A uma escala minúscula, olhemos o que se passa, por exemplo, com as lojas chinesas no nosso País. E não estou aqui a fazer apologia nem do dumping social, que existe a montante e que lhes permite esmagar os preços, nem da política expansionista do país em causa. Estou apenas a pedir que façamos um exercício de raciocínio simples: estes comerciantes que estão em Portugal, na sua maioria, levam anos no nosso País. A exposição ao contágio é praticamente igual ao de qualquer um de nós. Porém, quem é que, hoje, entra numa dessas lojas, onde antes fazia compras regularmente?
Friso uma vez mais : trata-se apenas de um exemplo. Um exemplo da manipulação através de narrativas, umas mais abertamente negativas que outras, mas nenhumas inocentes.

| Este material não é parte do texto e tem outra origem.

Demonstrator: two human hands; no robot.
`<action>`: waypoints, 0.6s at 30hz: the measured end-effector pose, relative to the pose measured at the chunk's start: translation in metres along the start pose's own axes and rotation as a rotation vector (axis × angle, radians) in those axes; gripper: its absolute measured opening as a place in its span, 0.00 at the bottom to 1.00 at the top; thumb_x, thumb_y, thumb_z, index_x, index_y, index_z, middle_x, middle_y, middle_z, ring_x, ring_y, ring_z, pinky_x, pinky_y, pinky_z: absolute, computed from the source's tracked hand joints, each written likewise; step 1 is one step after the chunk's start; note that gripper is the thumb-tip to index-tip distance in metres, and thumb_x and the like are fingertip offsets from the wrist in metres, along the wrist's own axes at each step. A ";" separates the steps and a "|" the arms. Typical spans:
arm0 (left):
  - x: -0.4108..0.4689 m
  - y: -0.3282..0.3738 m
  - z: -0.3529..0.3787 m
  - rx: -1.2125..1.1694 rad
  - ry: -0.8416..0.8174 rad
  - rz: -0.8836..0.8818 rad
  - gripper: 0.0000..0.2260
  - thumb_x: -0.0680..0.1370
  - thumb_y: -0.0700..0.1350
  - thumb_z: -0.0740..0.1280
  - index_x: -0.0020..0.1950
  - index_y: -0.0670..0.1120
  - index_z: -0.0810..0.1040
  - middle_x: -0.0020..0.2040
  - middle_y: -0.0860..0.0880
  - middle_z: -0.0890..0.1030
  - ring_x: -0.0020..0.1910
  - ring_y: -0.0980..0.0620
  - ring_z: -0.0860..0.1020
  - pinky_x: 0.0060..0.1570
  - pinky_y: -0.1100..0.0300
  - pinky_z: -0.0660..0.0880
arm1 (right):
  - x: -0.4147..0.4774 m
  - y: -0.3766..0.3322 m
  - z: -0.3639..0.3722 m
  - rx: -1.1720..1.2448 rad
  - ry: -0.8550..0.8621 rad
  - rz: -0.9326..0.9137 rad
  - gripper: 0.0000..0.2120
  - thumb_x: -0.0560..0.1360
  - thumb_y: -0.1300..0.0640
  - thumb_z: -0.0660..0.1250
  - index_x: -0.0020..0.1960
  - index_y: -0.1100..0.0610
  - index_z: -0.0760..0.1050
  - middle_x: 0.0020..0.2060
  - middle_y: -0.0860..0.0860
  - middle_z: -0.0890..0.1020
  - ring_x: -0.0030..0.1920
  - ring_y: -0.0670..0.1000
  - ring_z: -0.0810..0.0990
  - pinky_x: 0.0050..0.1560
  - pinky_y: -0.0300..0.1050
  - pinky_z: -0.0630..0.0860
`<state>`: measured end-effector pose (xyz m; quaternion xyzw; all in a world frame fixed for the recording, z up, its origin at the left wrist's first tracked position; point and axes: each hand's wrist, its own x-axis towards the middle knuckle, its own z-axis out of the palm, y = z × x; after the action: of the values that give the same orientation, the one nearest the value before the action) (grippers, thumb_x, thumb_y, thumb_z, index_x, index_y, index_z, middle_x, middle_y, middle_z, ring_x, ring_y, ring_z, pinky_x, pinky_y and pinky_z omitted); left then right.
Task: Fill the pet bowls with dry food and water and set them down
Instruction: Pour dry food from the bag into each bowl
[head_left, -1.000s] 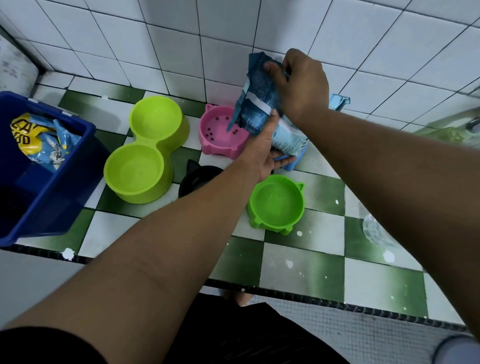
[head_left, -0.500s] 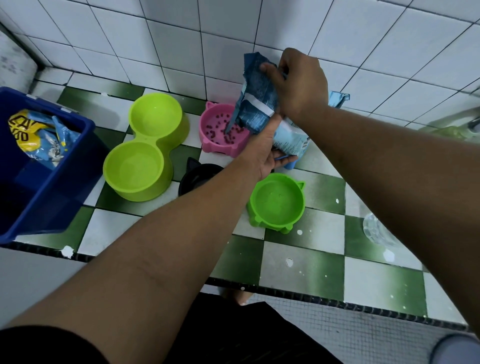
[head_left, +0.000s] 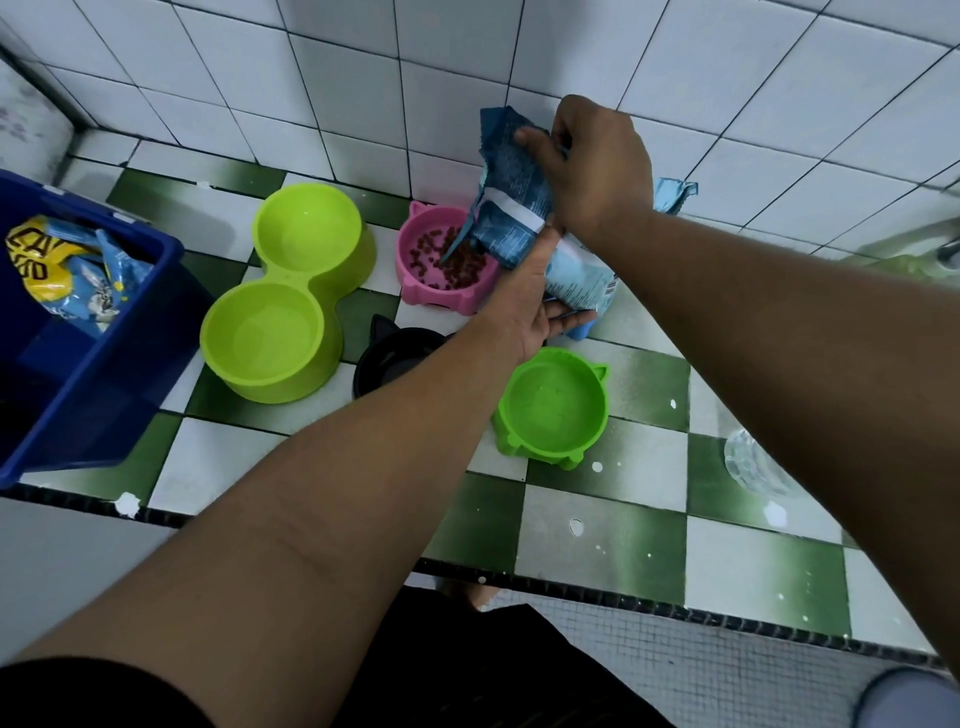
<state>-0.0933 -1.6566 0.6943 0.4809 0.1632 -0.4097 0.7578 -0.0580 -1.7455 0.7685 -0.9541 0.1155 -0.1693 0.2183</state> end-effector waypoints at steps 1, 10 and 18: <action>0.000 -0.001 0.000 -0.008 -0.001 0.000 0.28 0.78 0.63 0.69 0.70 0.46 0.74 0.64 0.38 0.80 0.59 0.39 0.83 0.54 0.42 0.83 | 0.000 0.000 0.000 0.004 -0.003 0.001 0.19 0.79 0.39 0.63 0.41 0.54 0.67 0.31 0.48 0.69 0.36 0.51 0.70 0.36 0.43 0.62; 0.001 -0.004 -0.001 -0.049 0.020 0.019 0.29 0.78 0.61 0.70 0.72 0.46 0.72 0.66 0.38 0.79 0.59 0.38 0.83 0.50 0.41 0.84 | -0.003 0.001 0.001 0.024 0.001 -0.018 0.19 0.79 0.40 0.62 0.41 0.55 0.68 0.34 0.51 0.73 0.35 0.51 0.70 0.35 0.44 0.63; 0.001 -0.003 -0.009 -0.049 0.022 0.031 0.26 0.78 0.61 0.70 0.68 0.47 0.72 0.65 0.37 0.79 0.58 0.36 0.82 0.52 0.39 0.83 | -0.003 -0.004 0.005 0.047 -0.002 -0.028 0.19 0.79 0.40 0.63 0.41 0.54 0.68 0.31 0.48 0.70 0.35 0.50 0.68 0.35 0.44 0.61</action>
<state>-0.0933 -1.6503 0.6875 0.4692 0.1739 -0.3884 0.7738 -0.0586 -1.7390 0.7656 -0.9504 0.0980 -0.1740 0.2383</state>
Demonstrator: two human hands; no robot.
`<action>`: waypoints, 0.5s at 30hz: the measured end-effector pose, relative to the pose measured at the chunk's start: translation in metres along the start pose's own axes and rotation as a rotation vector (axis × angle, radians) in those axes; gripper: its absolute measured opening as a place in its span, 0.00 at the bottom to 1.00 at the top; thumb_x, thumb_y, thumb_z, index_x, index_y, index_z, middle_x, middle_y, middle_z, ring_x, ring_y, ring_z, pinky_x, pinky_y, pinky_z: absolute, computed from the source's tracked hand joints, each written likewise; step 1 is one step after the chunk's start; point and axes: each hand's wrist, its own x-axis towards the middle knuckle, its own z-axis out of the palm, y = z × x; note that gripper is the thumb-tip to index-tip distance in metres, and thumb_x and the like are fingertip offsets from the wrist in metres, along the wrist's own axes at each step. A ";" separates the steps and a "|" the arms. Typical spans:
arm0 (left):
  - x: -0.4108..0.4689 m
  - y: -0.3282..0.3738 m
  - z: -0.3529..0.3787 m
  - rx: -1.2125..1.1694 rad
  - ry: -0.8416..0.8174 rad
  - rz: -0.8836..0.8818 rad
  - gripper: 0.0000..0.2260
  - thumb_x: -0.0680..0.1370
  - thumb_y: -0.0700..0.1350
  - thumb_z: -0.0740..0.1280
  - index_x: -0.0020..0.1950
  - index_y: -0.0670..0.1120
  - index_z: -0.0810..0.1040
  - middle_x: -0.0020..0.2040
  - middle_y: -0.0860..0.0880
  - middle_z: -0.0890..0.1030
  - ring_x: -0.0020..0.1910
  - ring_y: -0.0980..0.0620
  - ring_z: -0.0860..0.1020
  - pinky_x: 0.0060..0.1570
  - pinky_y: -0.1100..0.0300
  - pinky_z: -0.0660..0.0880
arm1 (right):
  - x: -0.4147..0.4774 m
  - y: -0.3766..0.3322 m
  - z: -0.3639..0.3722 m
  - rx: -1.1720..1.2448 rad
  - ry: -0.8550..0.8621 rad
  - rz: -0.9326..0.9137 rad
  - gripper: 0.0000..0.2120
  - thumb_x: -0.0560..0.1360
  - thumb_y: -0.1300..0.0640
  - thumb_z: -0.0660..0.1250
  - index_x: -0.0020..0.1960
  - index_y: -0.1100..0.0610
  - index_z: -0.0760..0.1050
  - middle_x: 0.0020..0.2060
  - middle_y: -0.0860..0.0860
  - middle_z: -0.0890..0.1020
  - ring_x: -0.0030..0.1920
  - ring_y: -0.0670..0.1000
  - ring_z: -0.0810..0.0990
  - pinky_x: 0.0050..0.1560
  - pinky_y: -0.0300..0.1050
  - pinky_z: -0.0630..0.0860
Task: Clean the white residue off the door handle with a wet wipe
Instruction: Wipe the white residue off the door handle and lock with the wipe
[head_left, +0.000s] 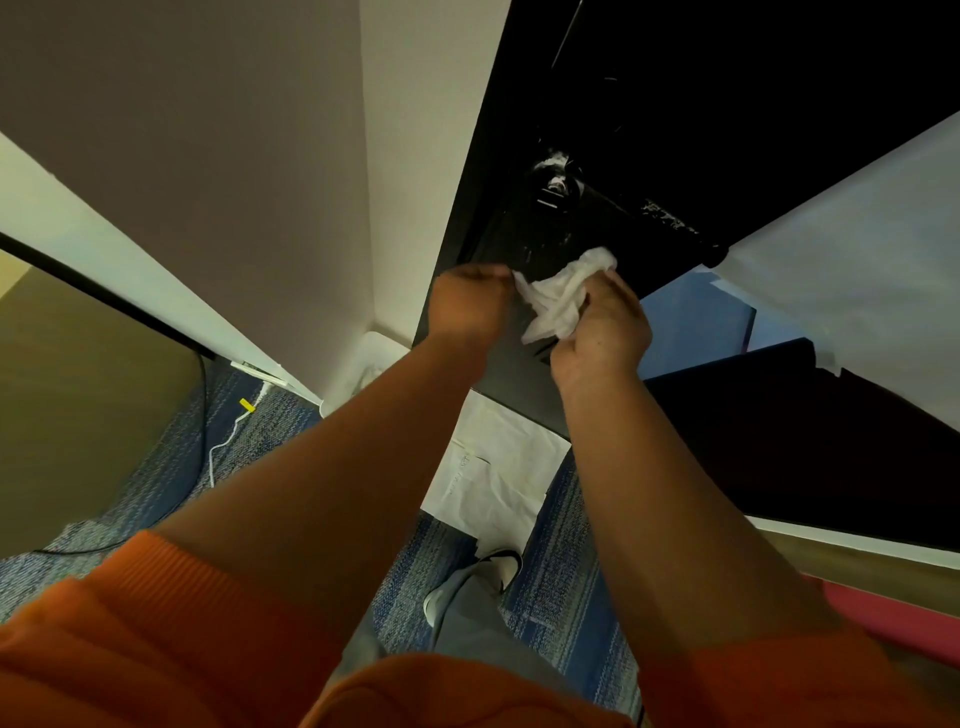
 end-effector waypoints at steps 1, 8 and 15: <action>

Os que solicitam asilo, os que fogem dos seus países, são, na sua esmagadora maioria, gente de bem, gente com família, com sonhos, com vidas suspensas, com medos, com esperança… Gente como nós.
Fazer uma colagem destas pessoas a ações extremistas é criar na opinião pública um sentimento de repúdio que só pode servir interesses muito mais perigosos que as ações tresloucadas de quem quer que seja.